The applicant by this point on the cusp of adulthood, had not previously had convictions recorded against her. The learned sentencing judge was expressly conscious of the well-established starting principle that a sentencing Court should not record convictions against a child offender unless positively satisfied there is good reason for doing so – see, for example, R v DBU (2021) 7 QR 453.
In deciding to record convictions his Honour had regard, as required by s 184(1) of the Act, to all the circumstances of the case and the matters inclusively listed in s 184(1). His Honour accepted the impact of recording a conviction would inevitably have adverse impacts upon the applicant’s employment prospects but nonetheless concluded convictions should be recorded in light of the serious nature of the offending, the applicant’s previous convictions, including for robbery, and her continued offending, including on probation and on bail. Such a conclusion was reasonably open in the exercise of his Honour’s discretion and did not give rise to a sentence of such severity as to bespeak error.
Proposed ground 2 complains of specific error by failing to distinguish between offences when considering whether convictions should be recorded. The submission is, in essence, that his Honour should have made such a distinction because some offences were less serious than others. The submission assumes the correct approach when sentencing for multiple offences and having regard, as s 184(1)(a) requires, to “the nature of the offence” is to only have regard to the nature of each discrete offence in isolation. This ignores that s 184(1) requires regard to be had to “all” the circumstances of the case. If those circumstances involve courses of offending, as here, then regard should obviously be had to the overall nature of the offending as part of the circumstances of the case. It is conceivable there may be cases in which there is so little connection between multiple offences, and such variability in their nature, as to warrant a distinction of the kind contended for. But the circumstances of this case, involving the repeated pursuit of the offences of robbery and unlawful use a motor vehicle, did not warrant any such distinction.
Proposed ground 3 complains of a failure to give proper consideration to a conditional release order, which order is an option pursuant to s 220 of the Act in the event of a detention order. The proposed content of a conditional release order, if one were to be made, was before his Honour and such an order had been urged in the submissions of the applicant’s counsel below. His Honour’s ensuing reasons for sentence had express regard as to whether such an order should be made and expressly rejected such a course because of the offending having occurred despite the applicant being the subject of probation and, later, bail. It cannot be said the rejection of such an option was not reasonably open to his Honour.

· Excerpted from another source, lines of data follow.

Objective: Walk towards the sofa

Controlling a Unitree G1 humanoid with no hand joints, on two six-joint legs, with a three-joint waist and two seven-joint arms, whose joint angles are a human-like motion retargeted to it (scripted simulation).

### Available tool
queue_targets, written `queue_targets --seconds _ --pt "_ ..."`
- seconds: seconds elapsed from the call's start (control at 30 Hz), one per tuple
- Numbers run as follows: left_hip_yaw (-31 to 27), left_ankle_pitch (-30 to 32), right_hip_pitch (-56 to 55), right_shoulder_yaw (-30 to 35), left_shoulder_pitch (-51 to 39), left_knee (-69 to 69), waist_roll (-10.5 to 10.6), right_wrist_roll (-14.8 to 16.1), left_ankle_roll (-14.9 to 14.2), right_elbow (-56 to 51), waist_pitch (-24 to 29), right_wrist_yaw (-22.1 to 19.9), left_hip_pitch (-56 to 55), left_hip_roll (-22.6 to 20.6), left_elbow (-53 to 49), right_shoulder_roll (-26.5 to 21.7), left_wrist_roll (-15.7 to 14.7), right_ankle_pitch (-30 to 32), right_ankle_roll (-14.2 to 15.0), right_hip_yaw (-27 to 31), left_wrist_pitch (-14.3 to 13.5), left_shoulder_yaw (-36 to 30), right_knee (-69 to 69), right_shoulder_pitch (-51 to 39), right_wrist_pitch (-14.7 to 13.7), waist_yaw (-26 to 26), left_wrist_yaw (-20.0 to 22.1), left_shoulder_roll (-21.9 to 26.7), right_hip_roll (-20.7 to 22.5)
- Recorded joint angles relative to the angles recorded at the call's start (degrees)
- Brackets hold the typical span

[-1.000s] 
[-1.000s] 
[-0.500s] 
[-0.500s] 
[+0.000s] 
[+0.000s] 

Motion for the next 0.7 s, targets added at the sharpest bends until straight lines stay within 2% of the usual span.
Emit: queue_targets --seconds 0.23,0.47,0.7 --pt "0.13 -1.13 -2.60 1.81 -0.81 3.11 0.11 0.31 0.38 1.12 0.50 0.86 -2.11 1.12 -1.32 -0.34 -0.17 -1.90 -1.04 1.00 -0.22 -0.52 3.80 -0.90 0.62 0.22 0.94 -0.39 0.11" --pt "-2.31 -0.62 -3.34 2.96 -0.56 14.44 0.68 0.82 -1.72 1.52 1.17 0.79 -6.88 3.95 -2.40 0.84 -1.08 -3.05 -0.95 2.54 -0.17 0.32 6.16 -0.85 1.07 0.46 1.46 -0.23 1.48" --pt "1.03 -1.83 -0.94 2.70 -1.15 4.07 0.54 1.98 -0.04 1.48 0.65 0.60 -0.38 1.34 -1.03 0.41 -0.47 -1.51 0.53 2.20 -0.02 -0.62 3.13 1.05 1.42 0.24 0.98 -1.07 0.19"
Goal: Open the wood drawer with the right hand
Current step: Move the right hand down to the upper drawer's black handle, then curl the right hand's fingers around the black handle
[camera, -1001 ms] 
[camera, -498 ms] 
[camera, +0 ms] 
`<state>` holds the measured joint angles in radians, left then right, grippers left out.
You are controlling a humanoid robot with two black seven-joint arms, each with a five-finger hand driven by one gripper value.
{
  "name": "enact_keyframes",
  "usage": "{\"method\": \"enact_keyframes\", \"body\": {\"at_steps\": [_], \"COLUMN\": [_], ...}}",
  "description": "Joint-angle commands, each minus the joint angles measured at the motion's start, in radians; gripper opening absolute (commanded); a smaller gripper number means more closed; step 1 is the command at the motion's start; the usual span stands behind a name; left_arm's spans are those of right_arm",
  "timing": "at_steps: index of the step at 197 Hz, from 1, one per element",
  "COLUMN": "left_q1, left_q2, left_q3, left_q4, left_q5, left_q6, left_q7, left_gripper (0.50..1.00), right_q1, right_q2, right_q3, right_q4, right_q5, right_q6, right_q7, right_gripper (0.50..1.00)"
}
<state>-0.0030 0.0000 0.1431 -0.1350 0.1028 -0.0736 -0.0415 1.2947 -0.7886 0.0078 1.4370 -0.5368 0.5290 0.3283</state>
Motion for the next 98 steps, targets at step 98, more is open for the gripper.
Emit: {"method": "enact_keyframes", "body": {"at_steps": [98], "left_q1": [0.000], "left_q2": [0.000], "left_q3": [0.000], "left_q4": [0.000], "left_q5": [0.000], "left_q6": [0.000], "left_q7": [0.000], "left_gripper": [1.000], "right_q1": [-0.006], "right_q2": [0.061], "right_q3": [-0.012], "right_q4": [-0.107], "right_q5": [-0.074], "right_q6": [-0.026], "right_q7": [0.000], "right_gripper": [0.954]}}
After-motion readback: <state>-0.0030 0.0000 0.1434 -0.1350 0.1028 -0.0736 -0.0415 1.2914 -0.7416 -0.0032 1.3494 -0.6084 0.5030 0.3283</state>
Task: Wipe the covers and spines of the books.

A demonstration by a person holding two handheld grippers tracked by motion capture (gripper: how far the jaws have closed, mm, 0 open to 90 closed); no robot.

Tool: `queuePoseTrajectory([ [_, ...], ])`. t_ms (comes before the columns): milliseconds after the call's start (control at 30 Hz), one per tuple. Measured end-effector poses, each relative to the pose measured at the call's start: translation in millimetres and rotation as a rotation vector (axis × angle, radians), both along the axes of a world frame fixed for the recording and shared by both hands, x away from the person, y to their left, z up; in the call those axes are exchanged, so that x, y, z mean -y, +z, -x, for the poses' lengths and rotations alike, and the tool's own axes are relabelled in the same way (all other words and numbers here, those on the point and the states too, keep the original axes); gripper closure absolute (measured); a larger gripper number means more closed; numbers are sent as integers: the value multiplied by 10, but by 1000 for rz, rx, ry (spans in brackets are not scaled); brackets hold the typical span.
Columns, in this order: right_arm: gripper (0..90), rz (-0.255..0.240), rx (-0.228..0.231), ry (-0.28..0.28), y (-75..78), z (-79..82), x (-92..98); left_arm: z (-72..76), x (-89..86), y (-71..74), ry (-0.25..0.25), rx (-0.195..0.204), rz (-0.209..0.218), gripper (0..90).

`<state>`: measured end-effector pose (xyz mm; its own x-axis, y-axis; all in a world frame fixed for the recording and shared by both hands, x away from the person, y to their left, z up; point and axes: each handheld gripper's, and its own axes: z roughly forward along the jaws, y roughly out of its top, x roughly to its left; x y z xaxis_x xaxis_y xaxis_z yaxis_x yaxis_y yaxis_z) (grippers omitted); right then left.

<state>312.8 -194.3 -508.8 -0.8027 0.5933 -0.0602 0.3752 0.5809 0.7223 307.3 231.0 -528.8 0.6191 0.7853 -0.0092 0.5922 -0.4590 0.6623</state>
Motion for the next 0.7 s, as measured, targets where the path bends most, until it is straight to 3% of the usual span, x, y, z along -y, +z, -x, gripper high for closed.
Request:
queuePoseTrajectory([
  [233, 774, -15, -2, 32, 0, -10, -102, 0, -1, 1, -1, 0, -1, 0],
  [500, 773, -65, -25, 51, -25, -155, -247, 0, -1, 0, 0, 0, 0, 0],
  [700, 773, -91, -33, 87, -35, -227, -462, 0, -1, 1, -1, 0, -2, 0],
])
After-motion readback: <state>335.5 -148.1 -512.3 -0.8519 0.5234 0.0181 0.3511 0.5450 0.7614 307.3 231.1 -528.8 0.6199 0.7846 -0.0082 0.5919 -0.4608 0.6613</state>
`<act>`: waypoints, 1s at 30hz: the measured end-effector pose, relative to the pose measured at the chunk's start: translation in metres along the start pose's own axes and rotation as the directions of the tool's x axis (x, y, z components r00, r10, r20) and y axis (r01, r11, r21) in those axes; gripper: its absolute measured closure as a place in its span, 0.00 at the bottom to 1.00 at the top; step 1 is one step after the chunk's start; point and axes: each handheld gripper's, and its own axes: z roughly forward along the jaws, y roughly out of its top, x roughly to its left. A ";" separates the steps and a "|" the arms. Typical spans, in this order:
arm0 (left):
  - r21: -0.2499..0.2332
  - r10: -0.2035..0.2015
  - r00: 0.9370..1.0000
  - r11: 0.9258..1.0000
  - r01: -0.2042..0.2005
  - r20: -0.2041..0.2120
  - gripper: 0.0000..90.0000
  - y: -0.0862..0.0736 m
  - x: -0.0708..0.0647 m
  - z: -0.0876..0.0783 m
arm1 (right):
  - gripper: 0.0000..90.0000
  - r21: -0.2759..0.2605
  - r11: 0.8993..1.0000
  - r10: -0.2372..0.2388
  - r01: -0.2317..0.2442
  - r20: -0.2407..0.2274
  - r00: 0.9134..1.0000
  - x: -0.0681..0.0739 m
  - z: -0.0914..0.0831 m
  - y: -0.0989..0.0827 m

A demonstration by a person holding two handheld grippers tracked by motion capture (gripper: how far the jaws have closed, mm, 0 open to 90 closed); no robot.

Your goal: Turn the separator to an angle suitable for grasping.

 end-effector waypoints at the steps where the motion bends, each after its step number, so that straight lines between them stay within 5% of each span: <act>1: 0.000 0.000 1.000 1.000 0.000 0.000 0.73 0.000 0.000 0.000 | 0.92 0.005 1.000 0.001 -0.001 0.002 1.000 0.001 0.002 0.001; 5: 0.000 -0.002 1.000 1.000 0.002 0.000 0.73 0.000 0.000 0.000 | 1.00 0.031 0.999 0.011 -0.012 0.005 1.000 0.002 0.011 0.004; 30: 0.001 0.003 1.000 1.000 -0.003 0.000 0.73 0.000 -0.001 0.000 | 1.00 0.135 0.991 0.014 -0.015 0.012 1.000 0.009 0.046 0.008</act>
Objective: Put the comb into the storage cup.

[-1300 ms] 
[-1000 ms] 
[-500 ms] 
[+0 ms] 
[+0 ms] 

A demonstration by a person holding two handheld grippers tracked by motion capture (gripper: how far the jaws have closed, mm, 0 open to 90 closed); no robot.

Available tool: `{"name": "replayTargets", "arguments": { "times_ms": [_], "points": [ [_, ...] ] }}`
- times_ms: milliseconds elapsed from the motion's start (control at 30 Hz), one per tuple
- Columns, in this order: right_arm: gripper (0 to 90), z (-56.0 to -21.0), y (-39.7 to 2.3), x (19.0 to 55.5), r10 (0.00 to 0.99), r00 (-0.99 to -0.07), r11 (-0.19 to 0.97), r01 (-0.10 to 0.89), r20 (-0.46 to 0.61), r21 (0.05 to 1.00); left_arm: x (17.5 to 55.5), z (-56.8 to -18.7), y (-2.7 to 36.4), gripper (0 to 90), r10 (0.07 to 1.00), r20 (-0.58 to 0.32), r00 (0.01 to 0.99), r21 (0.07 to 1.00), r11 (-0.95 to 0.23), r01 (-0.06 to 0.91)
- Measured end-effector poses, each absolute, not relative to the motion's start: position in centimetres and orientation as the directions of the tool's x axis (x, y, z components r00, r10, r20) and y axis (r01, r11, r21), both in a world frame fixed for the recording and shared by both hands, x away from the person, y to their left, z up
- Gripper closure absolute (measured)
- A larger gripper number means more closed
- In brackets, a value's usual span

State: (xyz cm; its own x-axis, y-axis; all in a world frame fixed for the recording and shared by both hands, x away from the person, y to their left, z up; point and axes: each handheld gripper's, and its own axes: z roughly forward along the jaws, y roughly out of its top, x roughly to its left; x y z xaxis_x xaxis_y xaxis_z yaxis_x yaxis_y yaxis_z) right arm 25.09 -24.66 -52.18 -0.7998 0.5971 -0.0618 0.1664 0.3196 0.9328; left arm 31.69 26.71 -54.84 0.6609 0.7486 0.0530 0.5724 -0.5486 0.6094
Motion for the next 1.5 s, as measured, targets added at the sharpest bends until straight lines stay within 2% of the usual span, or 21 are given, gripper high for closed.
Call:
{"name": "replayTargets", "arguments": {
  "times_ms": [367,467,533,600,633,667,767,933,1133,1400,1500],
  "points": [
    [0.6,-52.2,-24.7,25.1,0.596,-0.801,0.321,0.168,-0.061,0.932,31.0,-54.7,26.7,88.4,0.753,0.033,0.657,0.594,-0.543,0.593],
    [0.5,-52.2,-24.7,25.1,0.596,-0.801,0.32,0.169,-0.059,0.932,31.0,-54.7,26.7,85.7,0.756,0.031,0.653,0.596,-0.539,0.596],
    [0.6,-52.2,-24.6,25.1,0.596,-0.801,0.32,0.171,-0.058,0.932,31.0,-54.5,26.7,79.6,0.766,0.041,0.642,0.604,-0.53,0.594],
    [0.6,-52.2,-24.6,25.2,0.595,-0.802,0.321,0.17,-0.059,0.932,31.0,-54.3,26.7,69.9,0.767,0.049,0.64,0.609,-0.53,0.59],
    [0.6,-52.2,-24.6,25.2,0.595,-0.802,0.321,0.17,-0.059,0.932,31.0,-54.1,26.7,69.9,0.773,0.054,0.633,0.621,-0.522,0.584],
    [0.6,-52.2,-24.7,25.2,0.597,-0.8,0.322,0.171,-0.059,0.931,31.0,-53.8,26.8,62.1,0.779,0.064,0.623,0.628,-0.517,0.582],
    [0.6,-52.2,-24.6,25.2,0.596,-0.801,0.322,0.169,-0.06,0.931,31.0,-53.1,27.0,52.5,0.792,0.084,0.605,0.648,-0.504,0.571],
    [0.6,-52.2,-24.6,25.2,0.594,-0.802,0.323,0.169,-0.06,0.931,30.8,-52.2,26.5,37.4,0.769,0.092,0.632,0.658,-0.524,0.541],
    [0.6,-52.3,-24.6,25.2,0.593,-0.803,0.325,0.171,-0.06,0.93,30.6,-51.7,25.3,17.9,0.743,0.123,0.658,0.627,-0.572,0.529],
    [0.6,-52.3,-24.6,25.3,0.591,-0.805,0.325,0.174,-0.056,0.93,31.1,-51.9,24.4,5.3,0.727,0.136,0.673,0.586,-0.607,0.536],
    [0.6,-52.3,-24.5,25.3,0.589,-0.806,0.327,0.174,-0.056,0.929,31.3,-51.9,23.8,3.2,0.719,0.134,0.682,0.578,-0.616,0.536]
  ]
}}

Ground 3, in substance, distils to a complaint his Honour did not speak at greater length in explaining his evident conclusion that a conditional release order was inappropriate in light of the past failure of supervisory orders to stem the applicant’s recidivism. It is not a credible complaint. Proper consideration of a sentencing option does not require verbose consideration.
The proposed grounds of appeal, having no prospect of succeeding, I would order application for leave to appeal sentence refused.
CROW J: I agree.
BODDICE JA: I agree.
The order of the Court is leave to appeal is refused.
Ms Goldie, you and Ms Feely and your instructing solicitors are thanked for undertaking this task on a pro bono basis. It always helps the Court to have that assistance.